The screw length should be about three times the thickness of the timber it is fixing in place. The thicker the screw, the greater the grip.
Screws are sold according to length and gauge (shank diameter). The length is defined as the distance between the tip of the screw and the surface of the wood. The greater gauge number, the thicker the screw, with 20 being the highest.
Types of screw
Traditional screw with a long shank. Still widely used and most suitable for traditional pieces of furniture and restoration work.
Probably the most popular type of screw because the cross-shaped slot tends to prevent the screwdriver slipping.
Used mostly for fixing items without countersink holes. The top is rounded and sits out from the surface.
This is a sort of hybrid from the last two. The top is slightly rounded and the base countersunk. It is most commonly used for fitting ironmongery, such as door handles.
As the name implies, this is most commonly used for fixing mirrors. It has a countersunk slotted screw, which is fixed first. A dome shaped chrome cover is then fastened into the top of the screw. When used for fixing mirrors or other fragile objects, a small rubber insert is set in the screw hole of the item to prevent the metal of the screw damaging it.
This is similar to the traditional countersunk type, but has a deeper thread which allows it to grip better in chipboard and the like.
As the name implies, this has two deep threads interwoven with each other. The shank of the screw is narrower, which gives the screw greater grip.
This is used in harder materials such as metal and fibreglass. A hole, the gauge of the shank, is drilled first. The screw then cuts a thread into the material as it is tightened.
Clutch head screw
This has a unique crosshead pattern which enables the screw to be done up , but not undone. It is used for fitting locks and other security devices.
Before fitting, use an ordinary screw of the same size. This way you’ll have a chance to make minor adjustments to your work before finally fitting the clutch head screw which cannot easily be undone.
Dry wall screw
This is thinner than a normal screw, with a sharper point. The thin head enables it to be driven into the surface of board or studwork easily. It is commonly used on stud walls for fixing the plasterboard, and sometimes the timberwork itself.

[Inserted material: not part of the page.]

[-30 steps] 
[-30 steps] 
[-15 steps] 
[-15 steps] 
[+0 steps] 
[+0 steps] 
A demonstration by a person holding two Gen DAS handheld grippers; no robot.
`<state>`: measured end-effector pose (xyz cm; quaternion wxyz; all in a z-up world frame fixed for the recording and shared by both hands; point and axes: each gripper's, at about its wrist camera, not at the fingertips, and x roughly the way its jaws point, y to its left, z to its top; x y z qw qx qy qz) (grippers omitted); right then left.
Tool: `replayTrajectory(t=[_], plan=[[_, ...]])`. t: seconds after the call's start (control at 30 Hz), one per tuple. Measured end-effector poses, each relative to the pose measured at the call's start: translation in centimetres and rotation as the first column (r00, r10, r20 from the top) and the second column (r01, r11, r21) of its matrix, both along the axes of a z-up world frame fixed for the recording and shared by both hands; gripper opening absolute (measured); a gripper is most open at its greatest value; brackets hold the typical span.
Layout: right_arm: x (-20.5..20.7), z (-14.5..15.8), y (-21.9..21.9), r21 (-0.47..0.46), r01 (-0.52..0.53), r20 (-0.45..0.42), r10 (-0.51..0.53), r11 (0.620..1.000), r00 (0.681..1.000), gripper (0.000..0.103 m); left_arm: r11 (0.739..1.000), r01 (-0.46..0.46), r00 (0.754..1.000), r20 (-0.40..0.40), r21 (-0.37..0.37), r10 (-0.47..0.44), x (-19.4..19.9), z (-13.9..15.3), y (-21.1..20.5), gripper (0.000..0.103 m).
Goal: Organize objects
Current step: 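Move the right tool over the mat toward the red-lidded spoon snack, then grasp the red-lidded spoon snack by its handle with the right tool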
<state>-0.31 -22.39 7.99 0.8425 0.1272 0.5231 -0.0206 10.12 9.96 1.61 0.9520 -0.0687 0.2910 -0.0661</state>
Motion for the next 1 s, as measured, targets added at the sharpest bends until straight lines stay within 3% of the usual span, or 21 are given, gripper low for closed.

This has a large hexagonal or square head and is used for decking and garden joinery. A pilot hole should be drilled, and the screw fastened with an appropriate sized spanner or socket.
Pilot holes are clearance holes drilled in the surface. They are narrower in gauge than the shank of the screw. They have two important benefits. Firstly, they make the process of doing up the screw easier as there is less wood to be cut into by the screw. Secondly, they help prevent the wood splitting when the screw penetrates the surface.
File or grind distorted or blunt slot head screwdrivers to make the tip flat and square. The blade tip should fit across the full length of the screw slot.
When filing or grinding, wear safety goggles to protect your eyes.
Don’t use screwdrivers for anything but driving screws as the hardened steel of the shaft may snap.
Using brass screws
As brass is a soft metal, it’s important to make a pilot hole in any material before a brass screw is driven in.
Take a steel screw of the same gauge and size and screw this in to form the threads.
Rub the brass screw along a candle to lubricate it, making turning easier.
Do not use too much force or the head will shear off.
For awkward tasks, such as fixing a screw at the bottom of a counter bored recess or in an awkward corner, it’s worth buying a screwdriver magnetiser.
Rub the screwdriver up and down the tool to magnetise it and allow small fixings to be held while you position them.
You can also buy clips to fit on screwdrivers, holding the screw on the tip.